XenSource touts VMware ESX alternative

XenEnterprise v4 offers scalability, 64bit guest support and automated pooling of resources

Written by Martin Veitch

XenSource will today ramp up its challenge to VMware's ESX Server with an update to its XenEnterprise virtualisation software, just as its larger rival looks set to reap the financial benefits of a huge floatation.

XenEnterprise v4 is designed to provide firms with an alternative to ESX, offering scalability, a native 64bit hypervisor and 64bit guest support, and automated pooling of server and storage resources. Other additions include live migration of guest virtual machines to another host server, dynamic resource management and the XenCenter virtualisation management console.

XenSource argued that the release will also give customers an open architecture and an alternative to VMware for partners in areas such as management, backup and disaster recovery, as well as offering a lower price.

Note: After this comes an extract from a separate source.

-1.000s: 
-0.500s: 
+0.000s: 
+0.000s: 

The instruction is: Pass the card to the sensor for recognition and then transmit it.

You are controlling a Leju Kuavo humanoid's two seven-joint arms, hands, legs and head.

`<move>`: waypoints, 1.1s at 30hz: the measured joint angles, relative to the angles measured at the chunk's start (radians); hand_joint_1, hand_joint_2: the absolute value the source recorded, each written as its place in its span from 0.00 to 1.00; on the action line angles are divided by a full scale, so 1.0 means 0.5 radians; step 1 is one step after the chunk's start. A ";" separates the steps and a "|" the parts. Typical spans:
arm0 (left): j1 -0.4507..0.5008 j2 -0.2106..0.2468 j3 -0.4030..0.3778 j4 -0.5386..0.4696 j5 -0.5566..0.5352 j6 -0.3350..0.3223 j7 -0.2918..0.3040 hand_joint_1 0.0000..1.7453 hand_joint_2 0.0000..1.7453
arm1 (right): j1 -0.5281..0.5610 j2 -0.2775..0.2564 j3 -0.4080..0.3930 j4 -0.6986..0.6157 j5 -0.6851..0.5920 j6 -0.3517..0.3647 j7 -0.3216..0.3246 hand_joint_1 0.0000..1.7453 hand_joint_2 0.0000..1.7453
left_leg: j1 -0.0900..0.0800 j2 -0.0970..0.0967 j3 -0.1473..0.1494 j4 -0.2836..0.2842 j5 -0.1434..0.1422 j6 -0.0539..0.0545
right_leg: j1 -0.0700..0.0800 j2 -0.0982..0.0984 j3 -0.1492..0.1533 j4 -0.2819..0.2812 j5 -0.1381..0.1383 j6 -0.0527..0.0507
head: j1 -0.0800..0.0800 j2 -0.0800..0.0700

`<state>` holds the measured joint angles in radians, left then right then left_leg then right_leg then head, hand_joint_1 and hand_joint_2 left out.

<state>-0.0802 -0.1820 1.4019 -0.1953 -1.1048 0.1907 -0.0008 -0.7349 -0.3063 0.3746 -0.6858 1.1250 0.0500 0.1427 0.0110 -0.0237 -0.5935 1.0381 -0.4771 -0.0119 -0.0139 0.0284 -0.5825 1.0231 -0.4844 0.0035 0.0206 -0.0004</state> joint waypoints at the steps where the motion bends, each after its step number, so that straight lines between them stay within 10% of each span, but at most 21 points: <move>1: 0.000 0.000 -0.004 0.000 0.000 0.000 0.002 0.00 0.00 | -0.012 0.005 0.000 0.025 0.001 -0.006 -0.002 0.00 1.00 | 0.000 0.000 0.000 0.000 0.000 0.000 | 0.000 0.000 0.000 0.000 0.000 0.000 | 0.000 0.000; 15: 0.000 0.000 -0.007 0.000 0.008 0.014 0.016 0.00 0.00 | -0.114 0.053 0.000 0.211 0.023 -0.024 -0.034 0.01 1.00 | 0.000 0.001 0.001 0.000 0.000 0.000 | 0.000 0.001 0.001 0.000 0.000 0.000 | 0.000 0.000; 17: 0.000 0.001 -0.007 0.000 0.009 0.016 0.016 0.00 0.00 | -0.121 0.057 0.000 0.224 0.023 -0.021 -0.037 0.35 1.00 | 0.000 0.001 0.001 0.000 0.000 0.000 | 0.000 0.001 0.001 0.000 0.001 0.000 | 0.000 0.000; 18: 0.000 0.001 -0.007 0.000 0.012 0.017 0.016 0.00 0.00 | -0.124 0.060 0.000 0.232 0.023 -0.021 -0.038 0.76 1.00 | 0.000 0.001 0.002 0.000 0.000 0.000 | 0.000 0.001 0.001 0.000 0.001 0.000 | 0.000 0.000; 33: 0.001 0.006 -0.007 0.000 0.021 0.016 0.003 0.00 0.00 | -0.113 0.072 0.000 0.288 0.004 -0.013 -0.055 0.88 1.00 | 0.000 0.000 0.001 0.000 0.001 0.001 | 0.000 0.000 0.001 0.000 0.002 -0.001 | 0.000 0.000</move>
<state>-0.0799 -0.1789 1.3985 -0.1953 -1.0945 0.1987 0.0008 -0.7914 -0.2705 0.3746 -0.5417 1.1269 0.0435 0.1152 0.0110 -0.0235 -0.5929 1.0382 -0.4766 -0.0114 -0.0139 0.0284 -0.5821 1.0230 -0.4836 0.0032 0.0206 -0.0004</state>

"Customers are worried about VMware creating the new Microsoft so they'll be stuck in [VMware's] box forever," said Simon Crosby, XenSource chief technology officer. "We want to be like [car manufacturer] Lexus and offer a high-end product at mid-market price."

Red Hat and Novell Suse already fold Xen code into their respective distributions, and XenSource recently signed an agreement with Symantec for the security and storage giant to build storage management, data protection and backup on Xen later this year. Also, XenSource is working closely with Microsoft on a project called Enlightened Longhorn to ensure that Windows Server 2008 is optimised for the code, despite Microsoft's plans to bring out its own hypervisor next year.

However, VMware's market lead could be helped as early as this week when the firm is due to float on the public markets with a valuation of about $10bn. VMware also has the backing of a huge parent in storage giant EMC.

Some watchers believe XenSource is beginning to offer an interesting alternative, however. "The feature set is getting closer to ESX," said James Staten of Forrester Research. "Where they are still catching up is in the maturity of its feature set, management suite and support infrastructure. None of these will impede its use by the sophisticated users they have the ear of. The non-early adopters will still wait for them to mature."

Jonathan Eunice of analyst firm Illuminate said XenSource is close to achieving "essential feature parity" with ESX, but warned that this might have an impact on cost. "Prices won't hit VMware levels but the gross feature differences will no longer demand such an enormous delta in pricing," he added.